> _ABOUT THIS TASK_
Return the entire listing, character for character.

> _GIVEN INFORMATION_
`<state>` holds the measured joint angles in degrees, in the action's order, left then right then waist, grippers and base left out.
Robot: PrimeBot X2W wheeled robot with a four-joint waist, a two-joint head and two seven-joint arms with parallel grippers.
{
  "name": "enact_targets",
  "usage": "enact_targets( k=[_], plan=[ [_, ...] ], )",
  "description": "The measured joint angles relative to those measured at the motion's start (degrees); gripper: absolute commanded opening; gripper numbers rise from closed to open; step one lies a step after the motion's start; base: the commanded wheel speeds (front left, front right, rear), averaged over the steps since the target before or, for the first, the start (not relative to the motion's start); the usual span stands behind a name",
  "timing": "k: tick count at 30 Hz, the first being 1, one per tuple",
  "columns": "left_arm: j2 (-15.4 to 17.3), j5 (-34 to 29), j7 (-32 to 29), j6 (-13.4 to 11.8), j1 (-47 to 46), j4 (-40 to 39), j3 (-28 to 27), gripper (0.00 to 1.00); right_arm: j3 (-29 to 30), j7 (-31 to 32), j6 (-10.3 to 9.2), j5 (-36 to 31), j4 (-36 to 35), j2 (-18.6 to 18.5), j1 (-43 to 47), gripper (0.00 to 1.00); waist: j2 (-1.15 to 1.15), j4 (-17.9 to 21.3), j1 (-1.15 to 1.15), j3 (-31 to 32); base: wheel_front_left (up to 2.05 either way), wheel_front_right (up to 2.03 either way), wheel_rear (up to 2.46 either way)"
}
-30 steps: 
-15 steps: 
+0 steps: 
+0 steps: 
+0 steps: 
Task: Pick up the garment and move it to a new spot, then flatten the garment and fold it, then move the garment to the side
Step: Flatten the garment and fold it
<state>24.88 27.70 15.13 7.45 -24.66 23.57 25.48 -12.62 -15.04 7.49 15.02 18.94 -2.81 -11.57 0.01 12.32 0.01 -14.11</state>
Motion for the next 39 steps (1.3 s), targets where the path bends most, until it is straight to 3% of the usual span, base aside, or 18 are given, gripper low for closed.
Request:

> _SOLUTION BELOW_
`<state>` holds the measured joint angles in degrees, in the action's order, left then right then waist, grippers and base left out.
Robot: PrimeBot X2W wheeled robot with a four-joint waist, a two-joint head and two seven-joint arms with parallel grippers.
{
  "name": "enact_targets",
  "usage": "enact_targets( k=[_], plan=[ [_, ...] ], )",
  "description": "The measured joint angles relative to those measured at the motion's start (degrees); gripper: absolute commanded opening; gripper numbers rise from closed to open; step one lies a step after the motion's start; base: the commanded wheel speeds (front left, front right, rear), averaged over the steps since the target before or, for the first, the start (not relative to the motion's start); the usual span stands behind a name",
  "timing": "k: tick count at 30 Hz, the first being 1, one per tuple",
  "columns": "left_arm: j2 (-15.4 to 17.3), j5 (-34 to 29), j7 (-32 to 29), j6 (-13.4 to 11.8), j1 (-47 to 46), j4 (-40 to 39), j3 (-28 to 27), gripper (0.00 to 1.00); right_arm: j3 (-29 to 30), j7 (-31 to 32), j6 (-10.3 to 9.2), j5 (-36 to 31), j4 (-36 to 35), j2 (-18.6 to 18.5), j1 (-43 to 47), gripper (0.00 to 1.00); waist: j2 (-1.15 to 1.15), j4 (-17.9 to 21.3), j1 (-1.15 to 1.15), j3 (-31 to 32); base: wheel_front_left (up to 2.05 either way), wheel_front_right (up to 2.03 either way), wheel_rear (up to 2.46 either way)"
}
-30 steps: 
-15 steps: 
+0 steps: 
+0 steps: 
+0 steps: 
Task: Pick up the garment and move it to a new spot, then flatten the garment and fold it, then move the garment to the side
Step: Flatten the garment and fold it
<state>24.88 27.70 15.13 7.45 -24.66 23.57 25.48 -12.62 -15.04 7.49 15.02 18.94 -2.81 -11.57 0.01 12.32 0.01 -14.11</state>
Motion for the next 39 steps (1.3 s), targets where the path bends most, until it is straight to 3% of the usual span, base aside, or 18 are given, gripper low for closed.
Request:

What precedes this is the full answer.